Still, Call was seen as vulnerable after Colorado Republicans took a drubbing at the hands of Democrats in November, losing the state House and failing to deliver the swing state for Republican presidential candidate Mitt Romney.
Baisley, the former Douglas County Republican Party chairman and the favorite of grassroots and Tea Party activists, pointed out that eight years ago, the GOP held both Senate seats, the governor’s office, and majorities in the state House and Senate.
“In November, we just lost the last of those strongholds. The Democrats have taken every one of those,” said Baisley. “We cannot continue to have the same practices and expect different results.”
Simmering beneath the surface were smear campaigns aimed at both candidates. Foes of Baisley posted online a copy of a foreclosure notice issued on his house, prompting him to respond that his business struggled as a result of the economic downturn under President Obama, but that he was able to rally and save his home.

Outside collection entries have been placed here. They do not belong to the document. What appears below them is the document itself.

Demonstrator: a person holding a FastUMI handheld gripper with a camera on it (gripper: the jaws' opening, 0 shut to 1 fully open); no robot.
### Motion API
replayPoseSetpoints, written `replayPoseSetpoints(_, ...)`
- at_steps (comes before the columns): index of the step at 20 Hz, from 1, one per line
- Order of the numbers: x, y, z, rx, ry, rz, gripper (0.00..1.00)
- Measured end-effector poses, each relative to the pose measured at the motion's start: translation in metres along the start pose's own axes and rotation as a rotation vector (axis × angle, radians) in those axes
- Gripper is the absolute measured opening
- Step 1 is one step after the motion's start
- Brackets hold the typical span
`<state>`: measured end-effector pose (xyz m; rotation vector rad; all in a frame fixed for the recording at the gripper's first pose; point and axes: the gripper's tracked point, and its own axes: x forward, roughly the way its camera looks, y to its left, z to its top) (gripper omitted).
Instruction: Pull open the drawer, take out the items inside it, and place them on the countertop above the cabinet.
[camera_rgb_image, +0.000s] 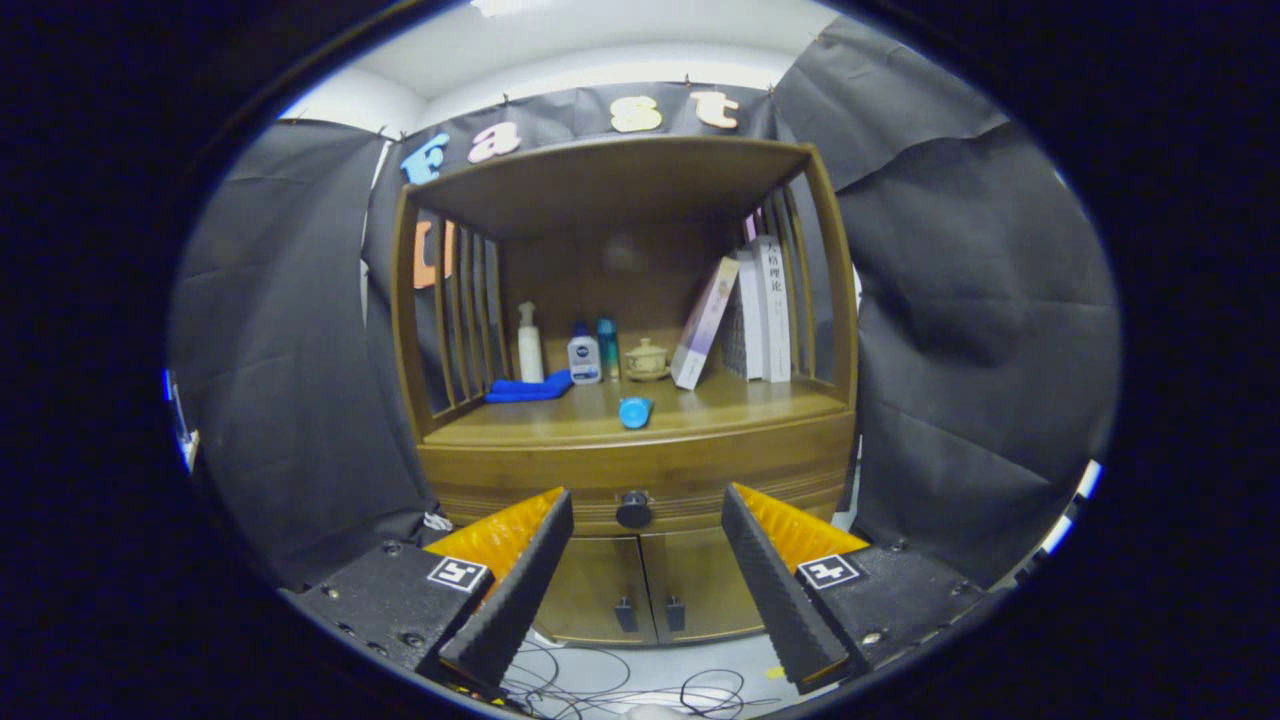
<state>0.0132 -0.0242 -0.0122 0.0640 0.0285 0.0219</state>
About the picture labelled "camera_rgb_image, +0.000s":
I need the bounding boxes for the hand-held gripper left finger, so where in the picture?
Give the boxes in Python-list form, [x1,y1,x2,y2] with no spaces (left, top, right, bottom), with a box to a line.
[283,487,576,701]

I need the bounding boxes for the beige lidded teacup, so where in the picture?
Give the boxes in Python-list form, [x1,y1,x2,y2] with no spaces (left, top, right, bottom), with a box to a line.
[624,337,672,382]

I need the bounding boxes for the blue folded cloth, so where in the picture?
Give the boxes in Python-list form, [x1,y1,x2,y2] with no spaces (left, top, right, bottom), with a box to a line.
[485,370,575,404]

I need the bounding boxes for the black floor cables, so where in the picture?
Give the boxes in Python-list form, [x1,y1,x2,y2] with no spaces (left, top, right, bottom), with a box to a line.
[500,635,781,719]

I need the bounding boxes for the white book with black title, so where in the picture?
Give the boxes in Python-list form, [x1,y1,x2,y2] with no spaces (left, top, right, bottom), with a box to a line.
[752,235,793,384]

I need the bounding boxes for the wooden countertop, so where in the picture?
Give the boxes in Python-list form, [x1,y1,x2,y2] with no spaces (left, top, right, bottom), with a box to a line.
[425,375,851,448]

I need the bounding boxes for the plain white book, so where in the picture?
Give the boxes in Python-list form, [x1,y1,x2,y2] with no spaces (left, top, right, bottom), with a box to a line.
[740,248,769,383]

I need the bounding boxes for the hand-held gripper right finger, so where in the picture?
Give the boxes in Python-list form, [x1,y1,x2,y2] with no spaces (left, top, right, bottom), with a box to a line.
[720,482,1006,696]

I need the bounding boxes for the white and black striped object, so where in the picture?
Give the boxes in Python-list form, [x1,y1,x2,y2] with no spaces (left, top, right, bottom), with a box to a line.
[1010,458,1104,586]

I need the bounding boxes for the white pump bottle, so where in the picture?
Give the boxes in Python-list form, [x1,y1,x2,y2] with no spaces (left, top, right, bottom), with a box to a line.
[517,301,546,384]

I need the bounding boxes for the white lotion bottle blue cap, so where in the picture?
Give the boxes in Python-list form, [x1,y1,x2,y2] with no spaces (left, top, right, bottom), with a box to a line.
[567,321,602,386]

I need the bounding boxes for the wooden cabinet door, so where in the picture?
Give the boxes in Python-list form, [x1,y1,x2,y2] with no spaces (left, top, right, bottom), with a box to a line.
[640,528,766,644]
[535,535,661,648]

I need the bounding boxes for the wooden cabinet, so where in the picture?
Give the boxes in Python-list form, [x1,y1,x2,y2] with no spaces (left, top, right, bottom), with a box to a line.
[392,135,861,648]

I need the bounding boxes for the purple and white book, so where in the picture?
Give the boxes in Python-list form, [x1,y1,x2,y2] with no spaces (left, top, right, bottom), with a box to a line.
[670,255,742,391]

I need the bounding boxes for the wooden drawer with black knob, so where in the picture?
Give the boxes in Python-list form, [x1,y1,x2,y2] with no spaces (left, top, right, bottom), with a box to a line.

Meanwhile, Call’s opponents distributed a mug shot taken of the chairman after he was arrested in 2011 for failing to appear in court to address a string of traffic tickets. The result was a running series of jokes during the meeting about Call’s penchant for putting the pedal to the metal.
After a speaker mentioned Colorado’s 64 counties, Call quipped, “As some of you have seen, I probably have speeding tickets in half of them.”
Following the vote, Republicans insisted the nastiness would soon be forgotten.
“That’s what Republicans do,” said state Sen. Greg Brophy (R-Wray). “We’re independent thinkers. But right now, we’re singularly focused on kicking the Democratic Party’s butt.”
Senate Minority Leader Bill Cadman (R-Colorado Springs) told Republicans still reeling from the party’s November losses to “shake it off.”
“The overreaching liberal, big-government, big-spending agenda is exposing the Democrats for what they truly believe,” said Cadman. “They’re coming after our money, our businesses, our health care, our schools, our constitutional rights, and this week, they’re coming after our guns.”
Discussion of the Democratic legislature’s gun-control bills dominated much of the meeting. A half-dozen firearms bills are slated for hearings before Senate committees Monday. Democratic Gov. John Hickenlooper said in a Facebook post last week that he intends to sign at least three of them.
State Rep. Jim Wilson (R-Salida) may have had the best line of the day with a crack about House Democrats who advised college students to use pens and rape whistles as protection on campus, rather than carrying concealed weapons.
“I just want to tell you how safe I feel today,” said Wilson. “I have my pen and my concealed whistle.”
Weld County District Attorney Ken Buck urged Republicans to stick to their conservative principles.
“I was pretty disappointed to hear Republicans say that if we just become more like Democrats, we could win. That’s nonsense,” said Weld County District Attorney Ken Buck. “There has never been a point in time in this country’s history where Republicans needed to act more like Republicans than today.”